病気やケガでの休業補償は、傷病手当金の申請が妥当だと思われます
理由は、こちらの記事をご覧ください。


例外として、弊所が傷病手当金ではなく労災の申請を勧めるのは①と②両方にあてはまる場合のみです。
①病気やケガが「労災認定」される証拠がある(労働基準法の規定を超えた労働時間を示すタイムカード、上司の発言を録音した音源など)。
②会社や上司に法令違反やパワハラの事実を認めさせたい。


ですから、労災認定される証拠があったとしても、早く会社や上司との関わりを絶ちたい、という方は傷病手当金の申請をお勧めします。


以上の記載内容は、一般的なケースにあてはめた一つの指針です。制度及びサービスの申請は、関係機関にご相談のうえ行ってください。


以上の記載内容は、労災と傷病手当金、いずれを申請したらいいのか判断に迷う場合について書かれたものです。仕事中にケガをしたなど、明らかに労災申請が妥当と思われるケースについては、そちらを申請してください。





さいごに

今回の記事のご相談にもあるように、適応障害(精神疾患)の原因が仕事に関することなのに、傷病手当金を申請して大丈夫なのか、と心配される方もいらっしゃると思います。

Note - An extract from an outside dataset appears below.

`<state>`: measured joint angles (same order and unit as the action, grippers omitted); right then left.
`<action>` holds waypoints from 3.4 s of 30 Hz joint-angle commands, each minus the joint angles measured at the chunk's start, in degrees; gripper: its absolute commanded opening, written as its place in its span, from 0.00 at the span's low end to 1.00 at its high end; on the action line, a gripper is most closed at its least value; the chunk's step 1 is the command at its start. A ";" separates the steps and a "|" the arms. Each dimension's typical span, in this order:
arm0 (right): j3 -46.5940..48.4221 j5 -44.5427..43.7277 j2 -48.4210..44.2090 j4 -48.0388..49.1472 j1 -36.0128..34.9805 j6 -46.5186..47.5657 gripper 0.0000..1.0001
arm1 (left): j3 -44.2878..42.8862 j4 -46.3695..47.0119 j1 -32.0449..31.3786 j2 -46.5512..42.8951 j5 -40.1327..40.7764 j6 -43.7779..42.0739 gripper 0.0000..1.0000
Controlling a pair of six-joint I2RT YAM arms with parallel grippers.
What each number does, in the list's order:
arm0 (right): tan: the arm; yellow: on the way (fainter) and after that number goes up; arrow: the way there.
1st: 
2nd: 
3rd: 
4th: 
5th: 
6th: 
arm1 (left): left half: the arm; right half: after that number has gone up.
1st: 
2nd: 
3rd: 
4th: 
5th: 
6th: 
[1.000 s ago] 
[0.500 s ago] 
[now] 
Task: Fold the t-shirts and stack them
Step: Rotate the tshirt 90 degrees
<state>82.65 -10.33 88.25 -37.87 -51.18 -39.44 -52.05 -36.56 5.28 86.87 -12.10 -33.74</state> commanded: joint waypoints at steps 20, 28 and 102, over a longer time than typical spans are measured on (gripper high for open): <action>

改めて申し上げますと、相談窓口の担当者の説明は、他の相談窓口の担当者の説明と整合性がとれていないことがあったり、担当者によって説明内容が違っていたりすることがあります。大切なことは、「自分はこうしたい」という意思表示をすることです。その意思表示に対して、それぞれの機関が申請を受付けたり、却下したりします。その意思表示について「自分はどうしたらいいの」というお悩みに対する弊所の助言が、「病気やケガでの休業補償は傷病手当金の申請が妥当だと思いますよ」ということです。